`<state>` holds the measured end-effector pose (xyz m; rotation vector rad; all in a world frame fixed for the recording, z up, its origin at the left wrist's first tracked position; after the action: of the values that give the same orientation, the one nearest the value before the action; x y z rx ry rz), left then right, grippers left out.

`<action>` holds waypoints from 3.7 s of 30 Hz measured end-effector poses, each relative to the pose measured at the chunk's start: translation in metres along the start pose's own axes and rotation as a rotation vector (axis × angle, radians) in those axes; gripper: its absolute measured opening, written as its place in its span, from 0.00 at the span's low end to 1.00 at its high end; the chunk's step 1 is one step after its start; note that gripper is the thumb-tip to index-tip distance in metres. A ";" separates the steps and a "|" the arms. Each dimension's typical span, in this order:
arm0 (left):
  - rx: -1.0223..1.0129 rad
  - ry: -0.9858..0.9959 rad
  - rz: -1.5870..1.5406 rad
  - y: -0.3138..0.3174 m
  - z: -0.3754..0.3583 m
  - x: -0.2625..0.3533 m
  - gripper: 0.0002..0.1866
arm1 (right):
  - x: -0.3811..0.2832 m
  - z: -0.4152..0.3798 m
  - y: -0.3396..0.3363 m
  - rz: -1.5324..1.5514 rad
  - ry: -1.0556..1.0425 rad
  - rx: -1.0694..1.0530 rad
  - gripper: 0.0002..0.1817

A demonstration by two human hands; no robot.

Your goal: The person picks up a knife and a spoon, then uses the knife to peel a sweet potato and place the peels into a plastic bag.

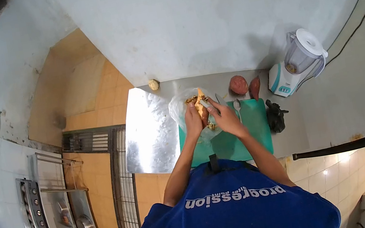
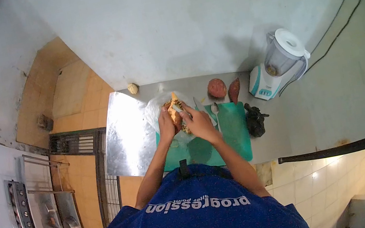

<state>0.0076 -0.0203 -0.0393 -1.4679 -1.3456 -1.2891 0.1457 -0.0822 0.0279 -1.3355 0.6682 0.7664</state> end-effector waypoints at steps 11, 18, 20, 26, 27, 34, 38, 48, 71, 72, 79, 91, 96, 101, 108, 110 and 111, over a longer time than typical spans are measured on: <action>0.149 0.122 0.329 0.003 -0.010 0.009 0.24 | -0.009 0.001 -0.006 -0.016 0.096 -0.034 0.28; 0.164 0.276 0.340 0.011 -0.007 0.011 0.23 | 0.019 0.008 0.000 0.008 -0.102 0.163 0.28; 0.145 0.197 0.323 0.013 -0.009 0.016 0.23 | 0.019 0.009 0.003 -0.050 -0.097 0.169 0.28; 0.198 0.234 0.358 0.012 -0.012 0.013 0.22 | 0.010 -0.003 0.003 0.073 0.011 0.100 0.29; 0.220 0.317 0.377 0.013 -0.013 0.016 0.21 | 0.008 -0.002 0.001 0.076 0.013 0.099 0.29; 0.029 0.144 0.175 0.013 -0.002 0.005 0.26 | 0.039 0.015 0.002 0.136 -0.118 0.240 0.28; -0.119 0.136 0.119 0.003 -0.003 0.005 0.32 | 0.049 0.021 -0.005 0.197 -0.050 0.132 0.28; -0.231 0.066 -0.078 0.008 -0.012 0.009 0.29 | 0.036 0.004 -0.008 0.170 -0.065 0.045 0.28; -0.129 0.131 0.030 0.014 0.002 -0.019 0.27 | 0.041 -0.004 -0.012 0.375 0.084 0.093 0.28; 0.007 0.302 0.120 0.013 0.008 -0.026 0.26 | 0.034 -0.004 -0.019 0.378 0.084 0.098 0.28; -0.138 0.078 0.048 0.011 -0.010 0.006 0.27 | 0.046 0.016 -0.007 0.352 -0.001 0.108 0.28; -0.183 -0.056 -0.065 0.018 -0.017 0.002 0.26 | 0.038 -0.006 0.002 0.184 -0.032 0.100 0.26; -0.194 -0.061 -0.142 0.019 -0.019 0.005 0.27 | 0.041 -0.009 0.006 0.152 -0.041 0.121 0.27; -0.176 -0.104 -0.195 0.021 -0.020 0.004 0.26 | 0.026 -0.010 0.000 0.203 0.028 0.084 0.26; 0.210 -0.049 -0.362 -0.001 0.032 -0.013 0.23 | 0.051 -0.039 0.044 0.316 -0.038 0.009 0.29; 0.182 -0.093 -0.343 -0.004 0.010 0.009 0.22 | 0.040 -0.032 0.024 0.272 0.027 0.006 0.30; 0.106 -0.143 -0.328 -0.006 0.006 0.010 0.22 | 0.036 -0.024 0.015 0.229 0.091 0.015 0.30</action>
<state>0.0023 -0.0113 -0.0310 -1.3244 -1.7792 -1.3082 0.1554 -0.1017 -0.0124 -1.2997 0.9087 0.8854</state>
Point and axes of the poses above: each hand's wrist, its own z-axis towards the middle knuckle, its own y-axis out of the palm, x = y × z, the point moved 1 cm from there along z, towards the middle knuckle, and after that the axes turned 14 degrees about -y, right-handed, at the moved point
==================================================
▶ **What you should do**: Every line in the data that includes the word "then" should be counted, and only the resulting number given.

▶ **Response below**: 2